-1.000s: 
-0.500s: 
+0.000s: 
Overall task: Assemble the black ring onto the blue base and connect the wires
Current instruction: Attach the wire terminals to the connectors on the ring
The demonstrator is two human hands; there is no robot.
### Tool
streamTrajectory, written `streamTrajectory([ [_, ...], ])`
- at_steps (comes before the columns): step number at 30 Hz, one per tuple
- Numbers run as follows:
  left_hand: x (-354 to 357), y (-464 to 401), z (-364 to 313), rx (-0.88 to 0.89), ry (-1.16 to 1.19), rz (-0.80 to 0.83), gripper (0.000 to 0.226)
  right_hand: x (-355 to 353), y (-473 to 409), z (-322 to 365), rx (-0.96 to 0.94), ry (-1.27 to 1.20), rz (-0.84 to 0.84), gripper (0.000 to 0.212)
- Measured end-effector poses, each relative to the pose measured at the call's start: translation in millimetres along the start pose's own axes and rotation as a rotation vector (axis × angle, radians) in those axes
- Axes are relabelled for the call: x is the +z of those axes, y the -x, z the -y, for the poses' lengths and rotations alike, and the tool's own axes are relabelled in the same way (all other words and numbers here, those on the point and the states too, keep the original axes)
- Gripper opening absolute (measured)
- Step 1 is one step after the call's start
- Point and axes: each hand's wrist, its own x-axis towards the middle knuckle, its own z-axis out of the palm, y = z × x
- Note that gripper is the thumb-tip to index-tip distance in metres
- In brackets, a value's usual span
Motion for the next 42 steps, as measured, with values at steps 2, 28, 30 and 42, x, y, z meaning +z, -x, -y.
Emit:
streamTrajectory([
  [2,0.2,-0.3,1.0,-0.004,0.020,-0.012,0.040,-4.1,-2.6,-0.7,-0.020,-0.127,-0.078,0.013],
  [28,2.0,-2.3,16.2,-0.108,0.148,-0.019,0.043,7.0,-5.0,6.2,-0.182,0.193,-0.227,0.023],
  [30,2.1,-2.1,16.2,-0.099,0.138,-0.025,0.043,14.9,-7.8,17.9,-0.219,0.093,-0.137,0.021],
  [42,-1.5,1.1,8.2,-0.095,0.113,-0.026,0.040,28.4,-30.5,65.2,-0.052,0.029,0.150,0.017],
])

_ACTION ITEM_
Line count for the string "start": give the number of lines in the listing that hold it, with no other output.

_ANSWER BELOW_
2